MISSION UPDATES | November 6, 2023

Sols 3996-3997: Conjunction Countdown

Written by Ashley Stroupe, Mission Operations Engineer at NASA's Jet Propulsion Laboratory
This image was taken by Right Navigation Camera onboard NASA's Mars rover Curiosity on Sol 3994.

This image was taken by Right Navigation Camera onboard NASA's Mars rover Curiosity on Sol 3994. Credits: NASA/JPL-Caltech. Download image ›

Earth planning date: Wednesday, November 1, 2023

Today we begin the final countdown into Mars solar conjunction (when Mars is effectively on the other side of the sun and we can’t reliably communicate with Curiosity) – only two more planning sessions after today. In these final days before conjunction, we begin reducing the types of activities we allow in our plans because we do not want to risk having a fault that we do not have time to address. This plan would be our last chance to do full contact science, but since we have sample in the drill we actually can’t point other instruments at the ground. We also don’t have a lot of power to play with, as Curiosity is still recovering from the SAM analysis we did in the prior plan. As a result, our drill campaign is now on hold and we are focusing on imaging today.
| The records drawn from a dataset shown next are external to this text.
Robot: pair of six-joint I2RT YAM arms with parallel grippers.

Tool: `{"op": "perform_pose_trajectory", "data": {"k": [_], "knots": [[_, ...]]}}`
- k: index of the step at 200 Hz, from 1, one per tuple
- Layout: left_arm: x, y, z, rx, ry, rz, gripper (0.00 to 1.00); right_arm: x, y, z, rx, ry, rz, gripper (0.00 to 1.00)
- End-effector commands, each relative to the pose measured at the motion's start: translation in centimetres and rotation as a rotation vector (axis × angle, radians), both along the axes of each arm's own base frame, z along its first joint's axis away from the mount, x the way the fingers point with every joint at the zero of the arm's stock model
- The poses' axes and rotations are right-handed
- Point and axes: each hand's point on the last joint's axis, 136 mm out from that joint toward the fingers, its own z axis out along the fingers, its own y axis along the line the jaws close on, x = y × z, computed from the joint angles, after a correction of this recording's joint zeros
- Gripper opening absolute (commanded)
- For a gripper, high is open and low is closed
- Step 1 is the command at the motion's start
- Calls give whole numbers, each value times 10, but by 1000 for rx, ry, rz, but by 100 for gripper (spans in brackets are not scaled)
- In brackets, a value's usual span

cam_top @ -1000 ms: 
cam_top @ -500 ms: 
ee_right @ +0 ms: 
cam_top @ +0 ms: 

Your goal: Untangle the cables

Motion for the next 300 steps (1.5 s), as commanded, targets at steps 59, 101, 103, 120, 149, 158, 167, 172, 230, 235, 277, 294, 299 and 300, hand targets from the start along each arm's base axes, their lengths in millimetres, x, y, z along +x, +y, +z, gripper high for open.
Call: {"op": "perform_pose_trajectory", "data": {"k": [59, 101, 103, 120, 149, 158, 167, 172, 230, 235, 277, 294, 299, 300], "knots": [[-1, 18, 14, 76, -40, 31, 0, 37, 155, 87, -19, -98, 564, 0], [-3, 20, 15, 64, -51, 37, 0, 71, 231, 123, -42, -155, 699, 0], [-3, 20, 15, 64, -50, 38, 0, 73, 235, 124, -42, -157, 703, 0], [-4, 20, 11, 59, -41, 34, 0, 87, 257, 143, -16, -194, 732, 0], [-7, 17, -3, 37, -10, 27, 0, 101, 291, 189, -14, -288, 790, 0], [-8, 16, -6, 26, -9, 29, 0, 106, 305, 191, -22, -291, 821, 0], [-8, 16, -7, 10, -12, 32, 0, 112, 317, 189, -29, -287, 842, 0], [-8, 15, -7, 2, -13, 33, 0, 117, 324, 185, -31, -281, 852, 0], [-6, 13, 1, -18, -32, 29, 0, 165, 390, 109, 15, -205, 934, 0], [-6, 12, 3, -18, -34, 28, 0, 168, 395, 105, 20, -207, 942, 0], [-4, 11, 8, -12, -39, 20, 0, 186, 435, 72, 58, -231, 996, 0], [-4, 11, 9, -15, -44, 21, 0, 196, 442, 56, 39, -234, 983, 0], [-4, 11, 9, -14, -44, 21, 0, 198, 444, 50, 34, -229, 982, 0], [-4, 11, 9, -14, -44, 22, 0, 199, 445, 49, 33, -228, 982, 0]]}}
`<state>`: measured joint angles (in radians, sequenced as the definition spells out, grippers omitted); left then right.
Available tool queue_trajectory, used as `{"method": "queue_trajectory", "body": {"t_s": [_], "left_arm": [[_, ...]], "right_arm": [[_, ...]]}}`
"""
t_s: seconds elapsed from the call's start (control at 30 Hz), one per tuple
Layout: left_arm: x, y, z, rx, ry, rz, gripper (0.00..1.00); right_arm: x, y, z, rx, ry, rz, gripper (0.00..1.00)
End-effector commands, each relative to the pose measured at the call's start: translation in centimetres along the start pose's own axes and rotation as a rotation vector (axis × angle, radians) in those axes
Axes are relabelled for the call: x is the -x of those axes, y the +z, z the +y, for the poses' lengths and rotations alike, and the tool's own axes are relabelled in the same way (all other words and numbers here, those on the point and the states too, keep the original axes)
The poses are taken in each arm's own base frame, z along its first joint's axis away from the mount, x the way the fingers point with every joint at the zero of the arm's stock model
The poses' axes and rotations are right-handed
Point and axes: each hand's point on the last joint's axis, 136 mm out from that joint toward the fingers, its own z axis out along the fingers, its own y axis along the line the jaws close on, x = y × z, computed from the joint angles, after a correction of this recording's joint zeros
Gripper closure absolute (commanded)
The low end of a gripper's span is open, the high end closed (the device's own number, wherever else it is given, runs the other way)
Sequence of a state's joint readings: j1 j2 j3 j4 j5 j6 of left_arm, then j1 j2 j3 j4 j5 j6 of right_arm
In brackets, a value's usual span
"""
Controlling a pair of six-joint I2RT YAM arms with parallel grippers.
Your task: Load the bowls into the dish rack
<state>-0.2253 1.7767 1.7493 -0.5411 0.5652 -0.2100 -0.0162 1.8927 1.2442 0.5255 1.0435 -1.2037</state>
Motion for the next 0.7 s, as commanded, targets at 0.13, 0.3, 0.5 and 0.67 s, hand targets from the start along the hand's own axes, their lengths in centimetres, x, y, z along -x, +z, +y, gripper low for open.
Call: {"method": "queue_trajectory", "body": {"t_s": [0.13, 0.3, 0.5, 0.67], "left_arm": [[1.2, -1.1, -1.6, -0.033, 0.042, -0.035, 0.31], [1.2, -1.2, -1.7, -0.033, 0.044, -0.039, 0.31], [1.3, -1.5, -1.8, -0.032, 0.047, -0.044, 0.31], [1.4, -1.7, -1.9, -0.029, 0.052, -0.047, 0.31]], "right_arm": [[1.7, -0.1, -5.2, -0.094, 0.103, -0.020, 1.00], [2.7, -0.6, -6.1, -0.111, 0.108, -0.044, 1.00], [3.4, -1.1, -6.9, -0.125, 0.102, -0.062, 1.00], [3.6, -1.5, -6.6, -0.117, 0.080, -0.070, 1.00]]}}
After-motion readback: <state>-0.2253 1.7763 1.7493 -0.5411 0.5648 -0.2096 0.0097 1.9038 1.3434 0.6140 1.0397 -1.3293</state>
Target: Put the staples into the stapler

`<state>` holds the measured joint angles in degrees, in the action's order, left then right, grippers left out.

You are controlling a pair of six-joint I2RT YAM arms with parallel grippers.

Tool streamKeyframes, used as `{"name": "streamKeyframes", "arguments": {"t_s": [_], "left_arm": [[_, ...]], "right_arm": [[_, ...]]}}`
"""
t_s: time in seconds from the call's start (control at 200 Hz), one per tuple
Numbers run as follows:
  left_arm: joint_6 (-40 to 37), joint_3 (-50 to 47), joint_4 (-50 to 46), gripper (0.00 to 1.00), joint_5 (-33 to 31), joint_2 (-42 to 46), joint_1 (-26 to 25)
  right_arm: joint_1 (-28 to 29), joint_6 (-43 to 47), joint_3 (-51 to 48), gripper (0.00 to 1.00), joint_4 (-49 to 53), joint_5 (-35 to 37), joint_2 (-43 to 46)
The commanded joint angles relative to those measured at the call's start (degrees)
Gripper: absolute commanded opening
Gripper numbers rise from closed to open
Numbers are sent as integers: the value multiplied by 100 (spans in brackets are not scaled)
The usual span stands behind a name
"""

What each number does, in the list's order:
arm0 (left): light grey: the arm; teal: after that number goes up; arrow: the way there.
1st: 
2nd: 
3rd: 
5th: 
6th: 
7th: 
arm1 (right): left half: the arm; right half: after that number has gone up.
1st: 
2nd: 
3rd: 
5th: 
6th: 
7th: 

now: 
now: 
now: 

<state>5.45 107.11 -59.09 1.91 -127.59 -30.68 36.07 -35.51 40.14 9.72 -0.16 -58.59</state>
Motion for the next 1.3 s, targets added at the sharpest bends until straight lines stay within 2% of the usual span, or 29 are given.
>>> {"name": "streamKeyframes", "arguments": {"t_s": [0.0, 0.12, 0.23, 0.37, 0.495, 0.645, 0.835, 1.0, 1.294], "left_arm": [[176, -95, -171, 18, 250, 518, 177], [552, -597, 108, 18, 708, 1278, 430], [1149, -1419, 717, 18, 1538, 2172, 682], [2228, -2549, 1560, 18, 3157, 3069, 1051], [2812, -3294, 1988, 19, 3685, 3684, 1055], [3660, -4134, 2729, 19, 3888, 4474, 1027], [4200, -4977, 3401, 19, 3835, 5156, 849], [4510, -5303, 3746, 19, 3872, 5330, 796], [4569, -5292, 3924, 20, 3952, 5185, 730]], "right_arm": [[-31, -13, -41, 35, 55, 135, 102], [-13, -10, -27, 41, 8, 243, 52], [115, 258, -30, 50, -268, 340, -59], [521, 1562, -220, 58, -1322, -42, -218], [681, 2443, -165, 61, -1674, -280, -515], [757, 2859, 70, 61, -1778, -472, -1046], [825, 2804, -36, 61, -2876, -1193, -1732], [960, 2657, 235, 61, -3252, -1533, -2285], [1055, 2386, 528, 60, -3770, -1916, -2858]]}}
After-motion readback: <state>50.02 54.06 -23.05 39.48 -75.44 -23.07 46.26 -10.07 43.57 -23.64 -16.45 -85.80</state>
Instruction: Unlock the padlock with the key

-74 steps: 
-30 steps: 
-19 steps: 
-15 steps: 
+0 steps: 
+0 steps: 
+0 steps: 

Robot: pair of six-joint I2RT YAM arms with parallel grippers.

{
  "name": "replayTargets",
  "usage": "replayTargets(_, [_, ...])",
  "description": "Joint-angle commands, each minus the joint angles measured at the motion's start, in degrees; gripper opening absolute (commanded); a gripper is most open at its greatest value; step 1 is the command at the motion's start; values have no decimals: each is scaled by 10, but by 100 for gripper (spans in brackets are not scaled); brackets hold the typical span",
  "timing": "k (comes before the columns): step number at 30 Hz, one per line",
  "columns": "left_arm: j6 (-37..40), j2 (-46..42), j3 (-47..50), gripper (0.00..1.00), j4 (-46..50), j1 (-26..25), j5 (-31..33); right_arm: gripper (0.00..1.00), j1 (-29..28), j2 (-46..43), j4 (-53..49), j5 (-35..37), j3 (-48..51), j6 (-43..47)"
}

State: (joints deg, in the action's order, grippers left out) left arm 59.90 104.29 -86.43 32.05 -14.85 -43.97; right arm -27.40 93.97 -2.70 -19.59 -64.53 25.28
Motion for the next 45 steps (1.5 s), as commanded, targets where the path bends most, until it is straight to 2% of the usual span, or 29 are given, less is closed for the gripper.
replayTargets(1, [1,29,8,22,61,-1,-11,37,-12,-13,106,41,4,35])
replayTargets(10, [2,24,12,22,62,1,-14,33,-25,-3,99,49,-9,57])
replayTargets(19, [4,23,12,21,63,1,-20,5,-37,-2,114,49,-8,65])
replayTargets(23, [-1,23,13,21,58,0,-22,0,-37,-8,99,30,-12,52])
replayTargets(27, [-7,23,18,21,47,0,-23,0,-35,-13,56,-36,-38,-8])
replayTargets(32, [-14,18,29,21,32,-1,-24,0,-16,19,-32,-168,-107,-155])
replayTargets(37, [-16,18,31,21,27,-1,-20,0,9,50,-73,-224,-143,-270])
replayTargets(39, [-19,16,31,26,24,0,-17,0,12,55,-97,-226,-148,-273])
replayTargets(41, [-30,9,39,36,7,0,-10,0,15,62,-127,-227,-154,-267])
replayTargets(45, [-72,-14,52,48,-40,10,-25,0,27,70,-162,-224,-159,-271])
On the first sol of our two-sol plan we have about an hour of imaging, beginning with a Navcam image of the open SAM inlet cover. We do this after each sample drop-off to make sure we don’t see a lot of spilled sample around the inlet. We couldn’t do this after the drop-off in the last plan because it was too late to get good lighting. After that, Mastcam is doing some additional testing on the filter wheel and taking a 10x6 mosaic of the Sequoia workspace. Next, ChemCam is taking a 5-spot mosaic of “Aperture Peak,” which is a ridge that appears to be made of vein material. After a nap, we kick of a SAM monthly maintenance activity.

The next morning, Curiosity wakes up for some additional imaging. The morning activities include several atmospheric observations, looking for dust and clouds that might for this time of year. This includes a Mastcam solar tau, Navcam suprahorizon movie and a large Navcam dust devil survey. ChemCam also takes two long-distance mosaics, a 10-frame one looking up hill at the upper Gediz Vallis Ridge and a 7-frame one looking across the crater at the Peace Vallis channel near the crater wall. Mastcam finishes up the morning block by imaging “Bench Lake,” which is a bedrock feature with a distinctive texture and taking a post-ChemCam look at Aperture Peak. After a long nap, Curiosity wakes up for some late afternoon observations including a set of Navcam sky flats (looking for dust features on the lenses) and a set of twilight movies looking for clouds. While we did not get any new images from the last plan, this image of the crater rim is similar to the one in today’s plan and we’ll be able to compare to see how the dust in the atmosphere is changing.